§ The problem
Wherever the word "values" turns up in a line of the entries, copy that line.

(Data entries)
══════════════════════════════

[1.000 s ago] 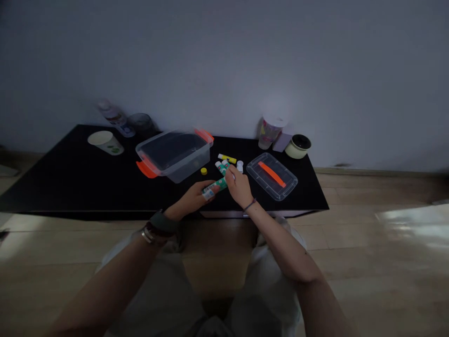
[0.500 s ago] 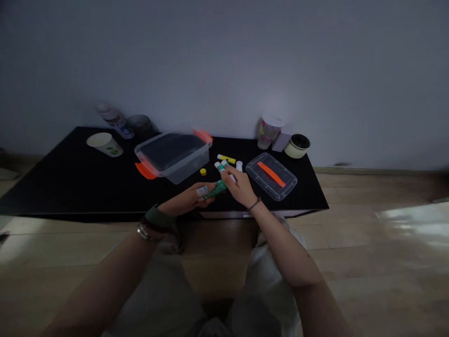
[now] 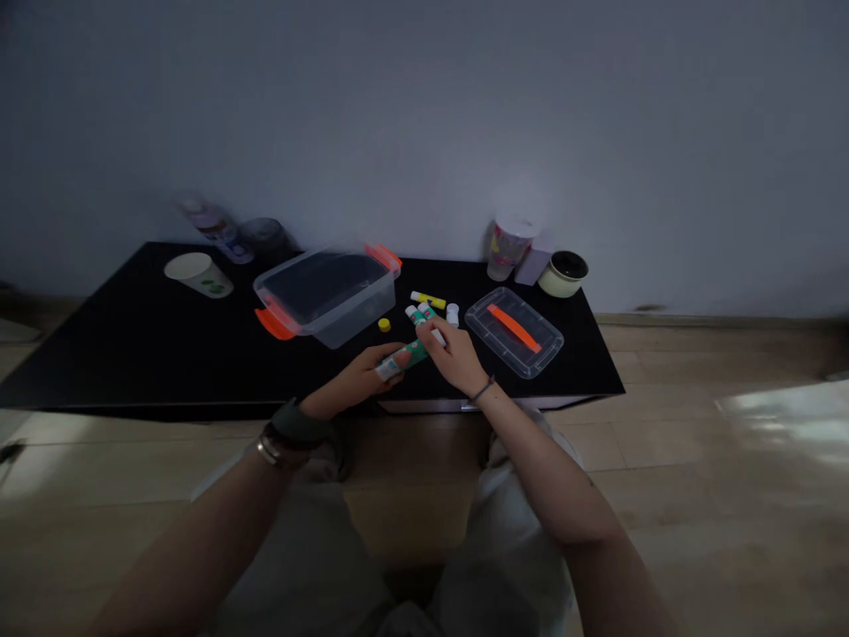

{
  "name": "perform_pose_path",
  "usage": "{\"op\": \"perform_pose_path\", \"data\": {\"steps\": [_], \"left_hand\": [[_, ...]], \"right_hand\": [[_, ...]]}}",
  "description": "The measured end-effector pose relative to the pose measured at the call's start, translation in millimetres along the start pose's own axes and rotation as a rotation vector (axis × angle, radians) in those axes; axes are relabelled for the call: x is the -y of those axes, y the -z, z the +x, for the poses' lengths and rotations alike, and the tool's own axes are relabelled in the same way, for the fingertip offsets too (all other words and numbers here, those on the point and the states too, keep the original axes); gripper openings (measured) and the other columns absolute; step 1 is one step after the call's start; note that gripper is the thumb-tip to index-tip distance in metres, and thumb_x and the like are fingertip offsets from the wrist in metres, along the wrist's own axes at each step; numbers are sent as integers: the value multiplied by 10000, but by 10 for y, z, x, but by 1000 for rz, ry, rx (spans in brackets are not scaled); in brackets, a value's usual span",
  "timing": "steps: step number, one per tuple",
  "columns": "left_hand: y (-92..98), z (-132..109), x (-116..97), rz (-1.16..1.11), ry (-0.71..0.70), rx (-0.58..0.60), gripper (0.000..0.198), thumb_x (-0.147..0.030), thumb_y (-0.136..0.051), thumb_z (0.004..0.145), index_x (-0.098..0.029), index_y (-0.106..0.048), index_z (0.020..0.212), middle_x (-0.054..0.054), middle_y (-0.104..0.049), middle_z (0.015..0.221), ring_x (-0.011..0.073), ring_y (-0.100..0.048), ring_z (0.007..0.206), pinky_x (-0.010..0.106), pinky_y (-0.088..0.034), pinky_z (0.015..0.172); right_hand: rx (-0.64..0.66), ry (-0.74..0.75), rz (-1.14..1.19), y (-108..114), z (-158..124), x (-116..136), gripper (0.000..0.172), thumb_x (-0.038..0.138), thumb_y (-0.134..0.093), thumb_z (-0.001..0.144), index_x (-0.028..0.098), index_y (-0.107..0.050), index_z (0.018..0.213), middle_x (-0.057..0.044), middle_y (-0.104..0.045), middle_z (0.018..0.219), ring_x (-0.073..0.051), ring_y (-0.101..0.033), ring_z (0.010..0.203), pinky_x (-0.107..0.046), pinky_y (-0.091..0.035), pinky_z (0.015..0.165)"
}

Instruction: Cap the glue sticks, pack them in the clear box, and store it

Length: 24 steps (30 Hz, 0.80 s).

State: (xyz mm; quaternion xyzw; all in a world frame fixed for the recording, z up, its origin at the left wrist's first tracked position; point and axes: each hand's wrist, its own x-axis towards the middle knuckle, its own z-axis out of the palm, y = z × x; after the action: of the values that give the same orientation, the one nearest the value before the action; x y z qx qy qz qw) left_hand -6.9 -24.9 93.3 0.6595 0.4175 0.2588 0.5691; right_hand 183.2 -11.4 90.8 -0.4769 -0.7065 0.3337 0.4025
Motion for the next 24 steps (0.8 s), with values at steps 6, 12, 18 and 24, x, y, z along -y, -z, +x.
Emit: {"op": "perform_pose_path", "data": {"steps": [6,12,18,24], "left_hand": [[-67,-16,-17,-157,21,96,580,-733,-515,843,-155,-556,860,-38,-461,585,68,-333,477,210,-268,468],[-135,-17,27,372,-84,-189,350,-475,-549,919,-169,-660,1050,51,-649,788,160,-565,659,259,-363,615],[-99,7,48,90,-52,-79,492,-625,-497,912,-158,-633,984,11,-568,674,115,-466,538,236,-332,531],[-100,-18,24,23,-68,-8,509,-642,-473,921,-148,-595,909,-8,-545,649,92,-431,518,221,-337,512]], "right_hand": [[-22,83,-139,101,-52,155,338,423,-421,959,227,-479,691,12,-458,598,-138,-419,557,-282,-307,585],[-38,-62,-141,6,20,-30,347,412,-429,947,229,-435,652,7,-475,605,-152,-437,580,-287,-292,583],[-39,-34,-96,48,-21,45,366,493,-446,969,226,-502,726,24,-456,596,-140,-428,568,-269,-309,570],[-1,40,-128,114,-48,151,309,430,-445,967,224,-497,743,16,-480,614,-135,-446,563,-269,-309,583]]}}
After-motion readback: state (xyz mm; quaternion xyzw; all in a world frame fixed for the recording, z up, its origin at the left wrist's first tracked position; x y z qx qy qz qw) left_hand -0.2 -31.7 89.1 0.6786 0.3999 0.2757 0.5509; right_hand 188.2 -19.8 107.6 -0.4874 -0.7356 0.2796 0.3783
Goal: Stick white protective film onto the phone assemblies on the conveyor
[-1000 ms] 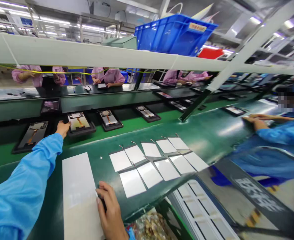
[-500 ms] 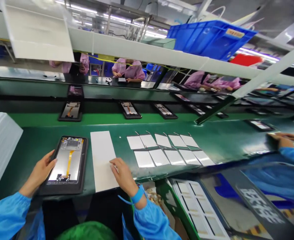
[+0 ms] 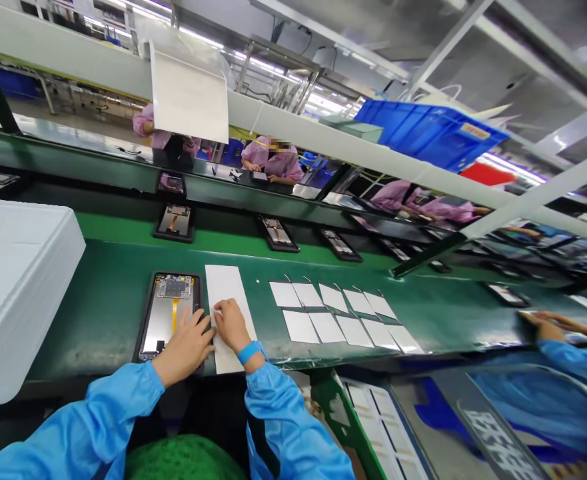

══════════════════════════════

§ Solution to the exercise
State: (xyz mm; quaternion xyzw; all in a world frame fixed for the recording, z up, its origin at the left wrist's first tracked position; point and axes: each hand's wrist, its own x-axis towards the middle knuckle, its own z-axis out of the palm, y = z × x; after the action: of the values that give the same orientation, the one nearest the value before the action; x y z qx qy qz qw) left_hand -6.9 -24.9 93.3 0.6595 0.4175 0.2588 0.5691; right_hand 183.2 -11.4 90.8 -0.4769 -0.7065 0.3337 0.4025
Motion for the next 24 steps (0.8 s), with values at steps 6, 12, 18 and 24, x, y, z along -y, -z, +x.

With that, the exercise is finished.